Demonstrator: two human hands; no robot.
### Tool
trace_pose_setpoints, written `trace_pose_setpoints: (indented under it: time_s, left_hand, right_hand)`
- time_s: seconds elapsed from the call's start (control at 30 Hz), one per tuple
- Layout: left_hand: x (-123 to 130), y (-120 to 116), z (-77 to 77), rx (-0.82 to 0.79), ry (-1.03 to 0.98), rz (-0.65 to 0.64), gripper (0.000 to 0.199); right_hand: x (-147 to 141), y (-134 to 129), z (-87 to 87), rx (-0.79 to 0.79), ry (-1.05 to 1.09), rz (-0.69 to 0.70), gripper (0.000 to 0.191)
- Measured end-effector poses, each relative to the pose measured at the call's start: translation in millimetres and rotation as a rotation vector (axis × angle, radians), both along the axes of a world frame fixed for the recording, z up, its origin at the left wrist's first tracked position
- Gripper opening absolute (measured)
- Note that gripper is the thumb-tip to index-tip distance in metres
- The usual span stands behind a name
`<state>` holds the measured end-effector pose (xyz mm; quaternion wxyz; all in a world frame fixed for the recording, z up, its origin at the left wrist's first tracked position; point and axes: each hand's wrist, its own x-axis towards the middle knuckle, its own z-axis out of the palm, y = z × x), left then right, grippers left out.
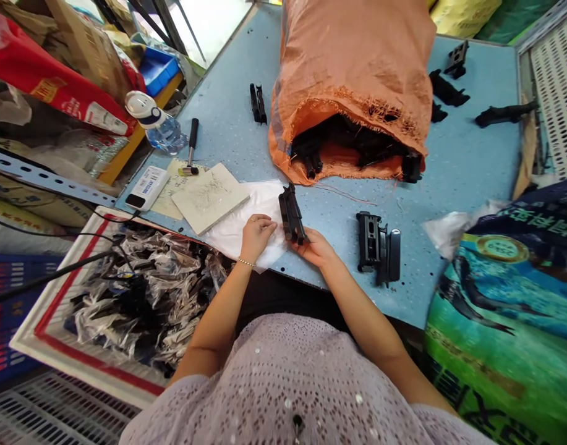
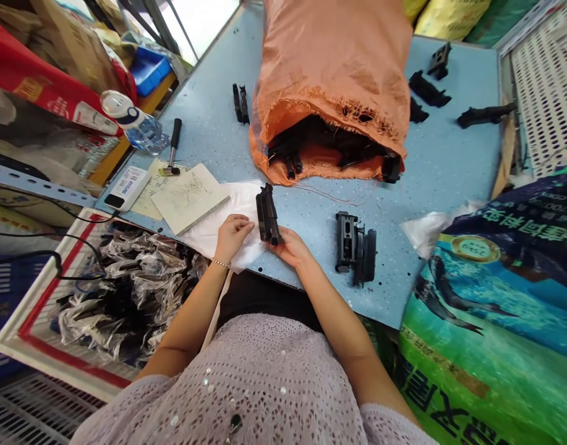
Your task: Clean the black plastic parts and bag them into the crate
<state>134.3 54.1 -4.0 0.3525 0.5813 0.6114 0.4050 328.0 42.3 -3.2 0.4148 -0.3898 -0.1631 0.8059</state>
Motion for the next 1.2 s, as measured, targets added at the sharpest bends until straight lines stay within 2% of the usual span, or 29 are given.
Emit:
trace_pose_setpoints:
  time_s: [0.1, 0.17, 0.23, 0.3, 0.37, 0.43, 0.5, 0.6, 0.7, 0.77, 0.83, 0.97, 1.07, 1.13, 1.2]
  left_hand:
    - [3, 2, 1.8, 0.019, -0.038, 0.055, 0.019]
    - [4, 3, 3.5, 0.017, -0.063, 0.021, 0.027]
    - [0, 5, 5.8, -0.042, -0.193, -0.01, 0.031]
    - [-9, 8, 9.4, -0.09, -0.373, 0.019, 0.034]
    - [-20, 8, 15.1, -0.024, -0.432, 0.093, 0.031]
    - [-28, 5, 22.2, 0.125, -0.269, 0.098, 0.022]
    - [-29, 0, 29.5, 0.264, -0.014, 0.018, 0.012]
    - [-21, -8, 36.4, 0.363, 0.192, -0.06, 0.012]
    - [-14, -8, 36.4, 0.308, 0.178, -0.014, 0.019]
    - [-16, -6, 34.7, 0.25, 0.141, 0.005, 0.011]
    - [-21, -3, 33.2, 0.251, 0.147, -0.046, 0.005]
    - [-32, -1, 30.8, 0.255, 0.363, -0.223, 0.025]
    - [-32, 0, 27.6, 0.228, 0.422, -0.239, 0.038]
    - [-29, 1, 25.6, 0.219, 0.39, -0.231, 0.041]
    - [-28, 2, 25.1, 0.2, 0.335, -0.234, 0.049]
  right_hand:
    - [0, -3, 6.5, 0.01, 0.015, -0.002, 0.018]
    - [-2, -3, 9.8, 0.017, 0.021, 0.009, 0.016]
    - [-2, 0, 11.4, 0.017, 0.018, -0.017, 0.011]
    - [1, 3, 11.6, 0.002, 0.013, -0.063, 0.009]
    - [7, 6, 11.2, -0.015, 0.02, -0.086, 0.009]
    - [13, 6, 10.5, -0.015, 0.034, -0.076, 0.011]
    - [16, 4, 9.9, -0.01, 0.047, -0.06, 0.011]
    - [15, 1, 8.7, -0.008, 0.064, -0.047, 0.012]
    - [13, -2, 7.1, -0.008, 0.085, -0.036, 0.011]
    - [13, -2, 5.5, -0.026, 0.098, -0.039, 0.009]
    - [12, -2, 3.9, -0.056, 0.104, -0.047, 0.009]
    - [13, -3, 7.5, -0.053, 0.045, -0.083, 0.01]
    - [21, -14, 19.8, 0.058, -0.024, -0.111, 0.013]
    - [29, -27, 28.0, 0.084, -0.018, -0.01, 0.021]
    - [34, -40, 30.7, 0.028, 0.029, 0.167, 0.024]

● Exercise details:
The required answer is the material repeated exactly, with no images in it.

● Response:
Demonstrator: two human hands; no robot.
### Tool
trace_pose_setpoints, written `trace_pose_setpoints: (indented under it: time_s, left_hand, right_hand)`
- time_s: seconds elapsed from the call's start (control at 30 Hz), one per tuple
- Layout: left_hand: x (-123 to 130), y (-120 to 116), z (-77 to 77), rx (-0.82 to 0.79), ry (-1.03 to 0.98), rz (-0.65 to 0.64), gripper (0.000 to 0.199); right_hand: x (-147 to 141), y (-134 to 129), z (-87 to 87), rx (-0.79 to 0.79), ry (-1.05 to 1.09), rz (-0.69 to 0.70), gripper (0.000 to 0.191)
- Measured end-effector poses, each relative to the pose measured at the call's start: translation in millimetres and rotation as a rotation vector (axis × angle, radians), both along the axes of a world frame fixed for the recording, z up, its origin at the left wrist's first tracked position
- Gripper opening absolute (measured)
- Note that gripper is the thumb-tip to index-tip distance in metres
- The usual span stands behind a name
`<state>` holds the measured end-effector pose (xyz mm; quaternion wxyz; all in a world frame fixed for the recording, z up, its origin at the left wrist's first tracked position; point and axes: each hand's wrist, its own x-axis towards the middle knuckle, its own z-axis out of the palm, y = z × x), left then right, grippers left out.
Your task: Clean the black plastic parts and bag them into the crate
<state>134.3 54.1 -4.0 0.3525 0.5813 0.6114 0.4050 328.0 42.3 -3.2 0.4148 -0.3898 -0.1631 0.8059</state>
Motion for the next 1.2 s, as measured, targets added at the sharpest bends until straight lines stay within 2% of the usual span, or 29 are given.
Emit:
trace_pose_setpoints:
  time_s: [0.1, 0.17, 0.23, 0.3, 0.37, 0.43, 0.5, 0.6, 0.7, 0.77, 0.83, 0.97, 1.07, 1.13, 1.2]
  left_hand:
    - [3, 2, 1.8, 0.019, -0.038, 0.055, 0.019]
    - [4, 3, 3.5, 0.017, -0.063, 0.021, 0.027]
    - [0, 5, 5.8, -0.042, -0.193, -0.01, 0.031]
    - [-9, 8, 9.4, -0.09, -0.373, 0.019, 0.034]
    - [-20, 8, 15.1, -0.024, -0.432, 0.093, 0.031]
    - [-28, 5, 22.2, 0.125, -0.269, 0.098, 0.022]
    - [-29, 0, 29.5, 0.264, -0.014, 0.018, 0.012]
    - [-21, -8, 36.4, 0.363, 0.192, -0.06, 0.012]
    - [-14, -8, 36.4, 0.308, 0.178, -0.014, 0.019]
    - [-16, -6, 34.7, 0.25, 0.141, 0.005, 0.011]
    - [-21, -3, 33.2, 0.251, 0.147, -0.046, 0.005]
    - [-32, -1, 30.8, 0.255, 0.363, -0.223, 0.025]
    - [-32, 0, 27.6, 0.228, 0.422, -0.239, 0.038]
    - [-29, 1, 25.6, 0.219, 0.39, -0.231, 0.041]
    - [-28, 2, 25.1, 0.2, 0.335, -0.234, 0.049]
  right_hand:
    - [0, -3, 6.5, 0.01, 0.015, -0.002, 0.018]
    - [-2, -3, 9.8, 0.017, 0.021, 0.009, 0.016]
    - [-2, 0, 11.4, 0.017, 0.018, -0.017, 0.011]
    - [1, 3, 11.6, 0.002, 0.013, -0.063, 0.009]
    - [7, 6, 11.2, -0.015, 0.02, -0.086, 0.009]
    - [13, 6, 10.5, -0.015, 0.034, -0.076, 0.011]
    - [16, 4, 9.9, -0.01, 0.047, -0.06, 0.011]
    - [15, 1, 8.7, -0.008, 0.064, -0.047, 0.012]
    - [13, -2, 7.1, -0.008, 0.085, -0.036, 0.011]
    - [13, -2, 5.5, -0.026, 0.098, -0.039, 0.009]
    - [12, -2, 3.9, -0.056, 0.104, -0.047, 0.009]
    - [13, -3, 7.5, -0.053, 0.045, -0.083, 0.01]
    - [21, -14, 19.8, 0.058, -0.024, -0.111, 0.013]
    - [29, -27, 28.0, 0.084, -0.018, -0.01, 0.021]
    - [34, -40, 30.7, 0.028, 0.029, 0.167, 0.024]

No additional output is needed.